About Special Protocol Assessments
The Special Protocol Assessment (SPA) process is a procedure by which the FDA provides official evaluation and written guidance on the design and size of proposed protocols that are intended to form the basis for a new drug application.
Final marketing approval depends on the results of efficacy, the adverse event profile and an evaluation of the benefit/risk of treatment demonstrated in the Phase 3 trial. The SPA agreement may only be changed through a written agreement between the sponsor and the FDA, or if the FDA becomes aware of a substantial scientific issue essential to product efficacy or safety. For more information on the Special Protocol Assessment process, please visit: http://www.fda.gov/downloads/Drugs/GuidanceComplianceRegulatoryInformation/Guidances/ucm080571.pdf
About Æterna Zentaris Inc.
Æterna Zentaris Inc. is a global biopharmaceutical company focused on endocrine therapy and oncology, with proven expertise in drug discovery, development and commercialization. News releases and additional information are available at www.aezsinc.com.

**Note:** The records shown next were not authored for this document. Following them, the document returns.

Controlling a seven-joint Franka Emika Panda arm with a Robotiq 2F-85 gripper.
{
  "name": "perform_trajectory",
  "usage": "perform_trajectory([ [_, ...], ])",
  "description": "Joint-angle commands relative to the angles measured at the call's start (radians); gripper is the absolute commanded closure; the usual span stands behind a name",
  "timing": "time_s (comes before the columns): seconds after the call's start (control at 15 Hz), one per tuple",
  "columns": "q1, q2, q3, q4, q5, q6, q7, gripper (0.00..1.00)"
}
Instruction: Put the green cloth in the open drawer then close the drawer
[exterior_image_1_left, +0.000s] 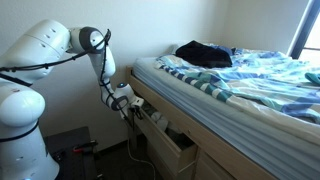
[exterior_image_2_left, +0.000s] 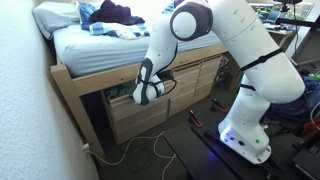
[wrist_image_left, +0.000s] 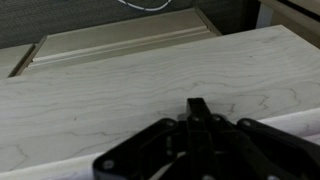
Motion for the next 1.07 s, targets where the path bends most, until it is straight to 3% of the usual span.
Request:
perform_trajectory([
  [0.0, 0.083, 0.075, -0.073, 0.071, 0.089, 0.056, 0.009, 1.00],
  [0.4, 0.151, 0.149, -0.130, 0.155, 0.201, 0.072, 0.022, 1.00],
  [1.0, 0.127, 0.224, -0.125, 0.261, 0.236, 0.069, 0.058, 1.00],
])
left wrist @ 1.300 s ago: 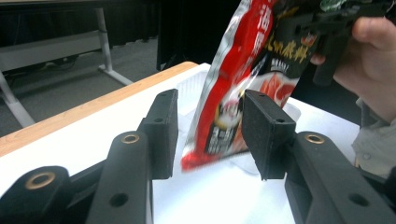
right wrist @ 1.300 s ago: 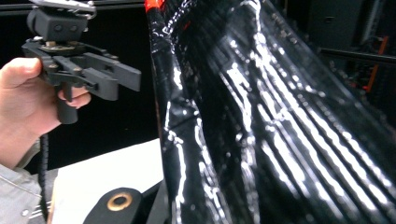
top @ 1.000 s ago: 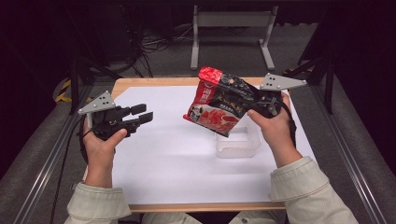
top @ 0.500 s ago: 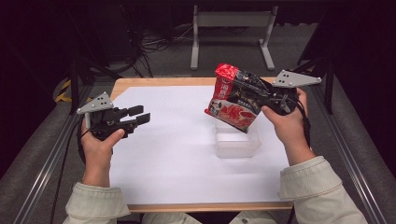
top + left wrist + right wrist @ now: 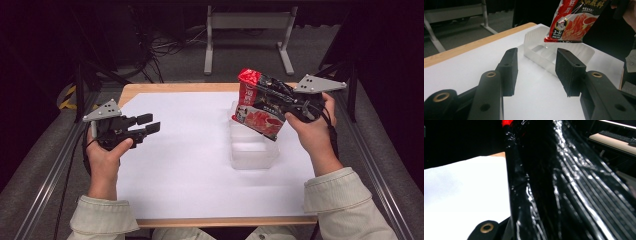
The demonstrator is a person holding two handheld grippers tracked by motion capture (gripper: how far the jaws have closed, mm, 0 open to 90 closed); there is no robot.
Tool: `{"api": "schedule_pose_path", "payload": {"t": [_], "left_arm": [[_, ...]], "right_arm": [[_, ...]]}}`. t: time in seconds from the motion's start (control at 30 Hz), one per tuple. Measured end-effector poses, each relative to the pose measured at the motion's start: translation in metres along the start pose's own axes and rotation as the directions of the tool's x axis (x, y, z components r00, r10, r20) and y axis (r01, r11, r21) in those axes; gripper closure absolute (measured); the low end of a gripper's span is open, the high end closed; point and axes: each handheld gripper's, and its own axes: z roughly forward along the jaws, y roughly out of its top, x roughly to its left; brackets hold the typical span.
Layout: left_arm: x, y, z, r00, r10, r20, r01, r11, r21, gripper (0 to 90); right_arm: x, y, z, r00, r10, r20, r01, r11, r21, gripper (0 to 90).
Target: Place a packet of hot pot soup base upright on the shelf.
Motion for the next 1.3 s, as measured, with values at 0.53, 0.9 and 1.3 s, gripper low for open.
{"api": "schedule_pose_path", "payload": {"t": [0.53, 0.9, 1.3], "left_arm": [[0.001, -0.001, 0.001, 0.9999, -0.010, 0.004, 0.010, 0.9999, -0.003, 54.0], [0.001, -0.002, 0.001, 0.9999, -0.012, 0.006, 0.012, 0.9999, -0.001, 53.8], [0.000, -0.002, 0.000, 0.9998, -0.018, 0.009, 0.018, 0.9998, -0.001, 53.7]], "right_arm": [[0.004, -0.016, 0.020, 0.9961, -0.046, -0.075, 0.052, 0.995, 0.082, 83.3], [0.001, -0.026, 0.030, 0.9960, -0.039, -0.080, 0.047, 0.994, 0.102, 83.0], [0.001, -0.044, 0.041, 0.9968, -0.027, -0.076, 0.038, 0.988, 0.152, 82.9]]}}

Forward-Looking Statements
This press release contains forward-looking statements made pursuant to the safe harbor provisions of the U.S. Securities Litigation Reform Act of 1995. Forward-looking statements involve known and unknown risks and uncertainties, which could cause the Company's actual results to differ materially from those in the forward-looking statements. Such risks and uncertainties include, among others, the availability of funds and resources to pursue R&D projects, the successful and timely completion of clinical studies, the ability of the Company to take advantage of business opportunities in the pharmaceutical industry, uncertainties related to the regulatory process and general changes in economic conditions. Investors should consult the Company’s quarterly and annual filings with the Canadian and U.S. securities commissions for additional information on risks and uncertainties relating to the forward-looking statements. Investors are cautioned not to rely on these forward-looking statements. The Company does not undertake to update these forward-looking statements. We disclaim any obligation to update any such factors or to publicly announce the result of any revisions to any of the forward-looking statements contained herein to reflect future results, events or developments except if we are requested by a governmental authority or applicable law.